Return the data in full, exactly as it was written.
COLLECTED MATERIAL Block Start
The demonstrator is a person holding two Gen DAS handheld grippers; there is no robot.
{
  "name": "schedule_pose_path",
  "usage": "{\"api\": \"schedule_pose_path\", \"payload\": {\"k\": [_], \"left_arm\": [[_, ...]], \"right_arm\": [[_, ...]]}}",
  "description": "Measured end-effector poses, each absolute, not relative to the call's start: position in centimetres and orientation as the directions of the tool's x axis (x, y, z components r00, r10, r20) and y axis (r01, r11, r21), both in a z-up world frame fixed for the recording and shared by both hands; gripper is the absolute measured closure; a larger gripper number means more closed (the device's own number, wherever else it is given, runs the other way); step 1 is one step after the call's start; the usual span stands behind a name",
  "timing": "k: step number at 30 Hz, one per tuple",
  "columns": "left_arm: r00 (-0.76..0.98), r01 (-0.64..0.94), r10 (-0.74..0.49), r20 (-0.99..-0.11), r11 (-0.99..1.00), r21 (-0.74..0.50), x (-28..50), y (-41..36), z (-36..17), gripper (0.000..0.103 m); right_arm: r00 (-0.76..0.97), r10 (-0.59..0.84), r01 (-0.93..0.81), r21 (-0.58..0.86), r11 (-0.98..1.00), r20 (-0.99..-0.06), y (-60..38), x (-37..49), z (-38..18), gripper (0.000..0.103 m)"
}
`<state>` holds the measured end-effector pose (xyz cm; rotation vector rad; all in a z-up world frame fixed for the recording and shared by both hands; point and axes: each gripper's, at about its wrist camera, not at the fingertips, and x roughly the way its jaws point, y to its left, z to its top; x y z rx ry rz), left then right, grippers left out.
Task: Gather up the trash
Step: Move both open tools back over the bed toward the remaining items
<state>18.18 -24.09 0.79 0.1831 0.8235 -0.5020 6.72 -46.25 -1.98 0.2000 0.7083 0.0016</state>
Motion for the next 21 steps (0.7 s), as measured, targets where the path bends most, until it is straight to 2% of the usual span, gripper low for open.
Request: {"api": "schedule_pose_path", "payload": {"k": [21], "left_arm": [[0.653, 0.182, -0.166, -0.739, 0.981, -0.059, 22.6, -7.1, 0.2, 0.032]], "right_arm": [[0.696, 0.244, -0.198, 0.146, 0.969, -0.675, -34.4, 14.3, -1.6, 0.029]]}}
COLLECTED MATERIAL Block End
_ANSWER TO THE PROBLEM_
The demonstrator is a person holding two Gen DAS handheld grippers; there is no robot.
{
  "name": "schedule_pose_path",
  "usage": "{\"api\": \"schedule_pose_path\", \"payload\": {\"k\": [_], \"left_arm\": [[_, ...]], \"right_arm\": [[_, ...]]}}",
  "description": "Measured end-effector poses, each absolute, not relative to the call's start: position in centimetres and orientation as the directions of the tool's x axis (x, y, z components r00, r10, r20) and y axis (r01, r11, r21), both in a z-up world frame fixed for the recording and shared by both hands; gripper is the absolute measured closure; a larger gripper number means more closed (the device's own number, wherever else it is given, runs the other way); step 1 is one step after the call's start; the usual span stands behind a name",
  "timing": "k: step number at 30 Hz, one per tuple",
  "columns": "left_arm: r00 (-0.76..0.98), r01 (-0.64..0.94), r10 (-0.74..0.49), r20 (-0.99..-0.11), r11 (-0.99..1.00), r21 (-0.74..0.50), x (-28..50), y (-41..36), z (-36..17), gripper (0.000..0.103 m); right_arm: r00 (-0.76..0.97), r10 (-0.59..0.84), r01 (-0.93..0.81), r21 (-0.58..0.86), r11 (-0.98..1.00), r20 (-0.99..-0.06), y (-60..38), x (-37..49), z (-38..18), gripper (0.000..0.103 m)"
}
`<state>` holds the measured end-effector pose (xyz cm; rotation vector rad; all in a z-up world frame fixed for the recording and shared by both hands; point and axes: each gripper's, at about its wrist camera, not at the fingertips, and x roughly the way its jaws point, y to its left, z to its top; x y z rx ry rz), left then right, grippers left out.
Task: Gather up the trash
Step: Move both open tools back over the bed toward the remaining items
<state>18.18 -24.09 0.79 0.1831 0.8235 -0.5020 6.72 -46.25 -1.98 0.2000 0.7083 0.0016</state>
Motion for the next 21 steps (0.7 s), as measured, targets where the path bends most, until it is straight to 2% of the usual span, gripper low for open.
Request: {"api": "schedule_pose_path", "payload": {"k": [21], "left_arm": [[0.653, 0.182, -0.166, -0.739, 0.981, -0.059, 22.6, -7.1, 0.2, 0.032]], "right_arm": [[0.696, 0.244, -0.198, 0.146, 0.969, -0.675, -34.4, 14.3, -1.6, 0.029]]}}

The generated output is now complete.